■ DATASET SECTION ■

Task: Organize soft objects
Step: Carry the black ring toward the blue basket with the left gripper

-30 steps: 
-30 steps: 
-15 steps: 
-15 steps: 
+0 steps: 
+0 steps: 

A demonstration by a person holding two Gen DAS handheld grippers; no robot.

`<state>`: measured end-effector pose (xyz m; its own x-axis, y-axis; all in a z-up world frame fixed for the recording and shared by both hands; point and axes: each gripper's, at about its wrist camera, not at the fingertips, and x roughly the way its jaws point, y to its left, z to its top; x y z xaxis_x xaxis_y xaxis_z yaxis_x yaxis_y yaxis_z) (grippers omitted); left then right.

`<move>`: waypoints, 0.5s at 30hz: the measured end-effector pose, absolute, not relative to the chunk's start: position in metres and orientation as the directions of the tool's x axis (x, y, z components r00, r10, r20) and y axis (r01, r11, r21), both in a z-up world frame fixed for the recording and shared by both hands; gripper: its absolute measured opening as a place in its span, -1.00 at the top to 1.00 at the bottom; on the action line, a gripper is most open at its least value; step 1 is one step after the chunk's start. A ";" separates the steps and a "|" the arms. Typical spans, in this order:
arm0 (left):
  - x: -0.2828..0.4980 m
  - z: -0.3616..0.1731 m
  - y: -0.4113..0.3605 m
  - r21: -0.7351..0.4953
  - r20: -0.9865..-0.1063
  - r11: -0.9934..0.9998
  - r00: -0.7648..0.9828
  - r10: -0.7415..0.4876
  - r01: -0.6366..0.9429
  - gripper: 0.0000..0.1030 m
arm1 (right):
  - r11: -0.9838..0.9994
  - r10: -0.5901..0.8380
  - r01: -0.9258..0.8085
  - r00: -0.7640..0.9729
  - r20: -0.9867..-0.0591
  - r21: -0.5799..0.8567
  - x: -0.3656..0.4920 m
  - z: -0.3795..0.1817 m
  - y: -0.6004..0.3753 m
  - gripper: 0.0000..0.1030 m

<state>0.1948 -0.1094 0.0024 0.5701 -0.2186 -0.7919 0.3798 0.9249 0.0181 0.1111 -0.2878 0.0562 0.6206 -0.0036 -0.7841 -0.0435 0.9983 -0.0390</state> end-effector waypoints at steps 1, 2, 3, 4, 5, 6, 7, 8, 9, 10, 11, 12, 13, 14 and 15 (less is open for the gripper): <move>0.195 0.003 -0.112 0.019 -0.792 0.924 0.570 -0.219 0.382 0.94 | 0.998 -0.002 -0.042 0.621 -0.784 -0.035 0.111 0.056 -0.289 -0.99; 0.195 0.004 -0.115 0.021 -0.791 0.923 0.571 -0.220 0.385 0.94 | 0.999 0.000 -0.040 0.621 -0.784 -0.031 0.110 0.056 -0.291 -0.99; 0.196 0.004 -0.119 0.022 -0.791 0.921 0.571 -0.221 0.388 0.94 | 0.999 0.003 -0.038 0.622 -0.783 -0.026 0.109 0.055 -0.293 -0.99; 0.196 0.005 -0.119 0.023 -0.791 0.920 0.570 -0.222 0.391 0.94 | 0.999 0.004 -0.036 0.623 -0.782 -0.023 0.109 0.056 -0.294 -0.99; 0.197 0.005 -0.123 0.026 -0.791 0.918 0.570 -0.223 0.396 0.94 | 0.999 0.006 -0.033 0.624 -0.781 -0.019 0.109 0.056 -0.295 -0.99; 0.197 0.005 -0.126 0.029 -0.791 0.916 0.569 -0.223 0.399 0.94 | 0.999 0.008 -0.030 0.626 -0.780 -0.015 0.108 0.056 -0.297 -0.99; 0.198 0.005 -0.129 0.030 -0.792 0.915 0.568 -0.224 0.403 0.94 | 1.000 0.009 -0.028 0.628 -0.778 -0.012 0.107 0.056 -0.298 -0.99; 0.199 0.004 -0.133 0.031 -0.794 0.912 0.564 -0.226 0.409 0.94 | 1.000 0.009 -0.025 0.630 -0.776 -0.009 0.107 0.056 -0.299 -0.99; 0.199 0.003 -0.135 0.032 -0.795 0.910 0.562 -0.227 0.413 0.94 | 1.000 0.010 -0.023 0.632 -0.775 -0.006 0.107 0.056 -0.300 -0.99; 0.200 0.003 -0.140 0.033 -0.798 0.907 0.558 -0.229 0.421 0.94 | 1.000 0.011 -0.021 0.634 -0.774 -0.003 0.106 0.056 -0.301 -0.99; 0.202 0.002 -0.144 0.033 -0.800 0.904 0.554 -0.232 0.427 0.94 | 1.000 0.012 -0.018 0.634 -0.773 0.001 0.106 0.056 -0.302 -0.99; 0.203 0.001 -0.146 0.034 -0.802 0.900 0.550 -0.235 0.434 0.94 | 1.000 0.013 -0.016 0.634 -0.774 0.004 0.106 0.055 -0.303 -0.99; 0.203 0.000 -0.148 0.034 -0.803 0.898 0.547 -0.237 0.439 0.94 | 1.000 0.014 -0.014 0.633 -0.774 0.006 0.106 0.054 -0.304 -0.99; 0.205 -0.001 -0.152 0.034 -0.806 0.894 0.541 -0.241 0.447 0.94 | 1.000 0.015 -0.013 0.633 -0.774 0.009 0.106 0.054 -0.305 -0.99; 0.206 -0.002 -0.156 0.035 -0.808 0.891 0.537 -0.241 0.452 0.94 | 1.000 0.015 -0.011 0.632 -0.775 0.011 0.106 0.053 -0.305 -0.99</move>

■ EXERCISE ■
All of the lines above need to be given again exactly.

■ ANSWER TO THIS EXERCISE ■
Task: Organize soft objects
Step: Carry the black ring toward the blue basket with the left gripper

-30 steps: 
-30 steps: 
-15 steps: 
-15 steps: 
+0 steps: 
+0 steps: 

A demonstration by a person holding two Gen DAS handheld grippers; no robot.

`<state>`: measured end-effector pose (xyz m; its own x-axis, y-axis; all in a z-up world frame fixed for the recording and shared by both hands; point and axes: each gripper's, at about its wrist camera, not at the fingertips, and x roughly the way its jaws point, y to its left, z to its top; x y z xaxis_x xaxis_y xaxis_z yaxis_x yaxis_y yaxis_z) (grippers omitted); left then right.

`<move>`: waypoints, 0.5s at 30hz: the measured end-effector pose, absolute, not relative to the chunk's start: position in metres and orientation as the directions of the tool's x axis (x, y, z components r00, r10, r20) and y axis (r01, r11, r21), both in a z-up world frame fixed for the recording and shared by both hands; gripper: its absolute measured opening as a place in its span, -1.00 at the top to 1.00 at the bottom; on the action line, a gripper is most open at its least value; step 1 is one step after the chunk's start. A ";" separates the steps and a "|" the arms. Typical spans, in this order:
arm0 (left):
  - x: -0.2828..0.4980 m
  - z: -0.3616..0.1731 m
  - y: -0.4113..0.3605 m
  - r21: -0.7351..0.4953
  - r20: -0.9865..-0.1063
  - r11: -0.9934..0.9998
  - r00: -0.7648..0.9828
  - r10: -0.7415..0.4876
  - r01: -0.6366..0.9429
  - gripper: 0.0000..0.1030 m
arm1 (right):
  - r11: -0.9838..0.9994
  - r10: -0.5901..0.8380
  - r01: -0.9258..0.8085
  - r00: -0.7640..0.9729
  - r20: -0.9867..-0.0591
  - r21: -0.5799..0.8567
  - x: -0.3656..0.4920 m
  - z: -0.3795..0.1817 m
  - y: -0.6004..0.3753 m
  - gripper: 0.0000..0.1030 m

<state>0.1948 -0.1094 0.0024 0.5701 -0.2186 -0.7919 0.3798 0.9249 0.0181 0.1111 -0.2878 0.0562 0.6206 -0.0036 -0.7841 -0.0435 0.9983 -0.0390</state> end-effector waypoints at steps 1, 2, 3, 4, 5, 6, 7, 8, 9, 10, 11, 12, 13, 14 and 15 (less is open for the gripper): <move>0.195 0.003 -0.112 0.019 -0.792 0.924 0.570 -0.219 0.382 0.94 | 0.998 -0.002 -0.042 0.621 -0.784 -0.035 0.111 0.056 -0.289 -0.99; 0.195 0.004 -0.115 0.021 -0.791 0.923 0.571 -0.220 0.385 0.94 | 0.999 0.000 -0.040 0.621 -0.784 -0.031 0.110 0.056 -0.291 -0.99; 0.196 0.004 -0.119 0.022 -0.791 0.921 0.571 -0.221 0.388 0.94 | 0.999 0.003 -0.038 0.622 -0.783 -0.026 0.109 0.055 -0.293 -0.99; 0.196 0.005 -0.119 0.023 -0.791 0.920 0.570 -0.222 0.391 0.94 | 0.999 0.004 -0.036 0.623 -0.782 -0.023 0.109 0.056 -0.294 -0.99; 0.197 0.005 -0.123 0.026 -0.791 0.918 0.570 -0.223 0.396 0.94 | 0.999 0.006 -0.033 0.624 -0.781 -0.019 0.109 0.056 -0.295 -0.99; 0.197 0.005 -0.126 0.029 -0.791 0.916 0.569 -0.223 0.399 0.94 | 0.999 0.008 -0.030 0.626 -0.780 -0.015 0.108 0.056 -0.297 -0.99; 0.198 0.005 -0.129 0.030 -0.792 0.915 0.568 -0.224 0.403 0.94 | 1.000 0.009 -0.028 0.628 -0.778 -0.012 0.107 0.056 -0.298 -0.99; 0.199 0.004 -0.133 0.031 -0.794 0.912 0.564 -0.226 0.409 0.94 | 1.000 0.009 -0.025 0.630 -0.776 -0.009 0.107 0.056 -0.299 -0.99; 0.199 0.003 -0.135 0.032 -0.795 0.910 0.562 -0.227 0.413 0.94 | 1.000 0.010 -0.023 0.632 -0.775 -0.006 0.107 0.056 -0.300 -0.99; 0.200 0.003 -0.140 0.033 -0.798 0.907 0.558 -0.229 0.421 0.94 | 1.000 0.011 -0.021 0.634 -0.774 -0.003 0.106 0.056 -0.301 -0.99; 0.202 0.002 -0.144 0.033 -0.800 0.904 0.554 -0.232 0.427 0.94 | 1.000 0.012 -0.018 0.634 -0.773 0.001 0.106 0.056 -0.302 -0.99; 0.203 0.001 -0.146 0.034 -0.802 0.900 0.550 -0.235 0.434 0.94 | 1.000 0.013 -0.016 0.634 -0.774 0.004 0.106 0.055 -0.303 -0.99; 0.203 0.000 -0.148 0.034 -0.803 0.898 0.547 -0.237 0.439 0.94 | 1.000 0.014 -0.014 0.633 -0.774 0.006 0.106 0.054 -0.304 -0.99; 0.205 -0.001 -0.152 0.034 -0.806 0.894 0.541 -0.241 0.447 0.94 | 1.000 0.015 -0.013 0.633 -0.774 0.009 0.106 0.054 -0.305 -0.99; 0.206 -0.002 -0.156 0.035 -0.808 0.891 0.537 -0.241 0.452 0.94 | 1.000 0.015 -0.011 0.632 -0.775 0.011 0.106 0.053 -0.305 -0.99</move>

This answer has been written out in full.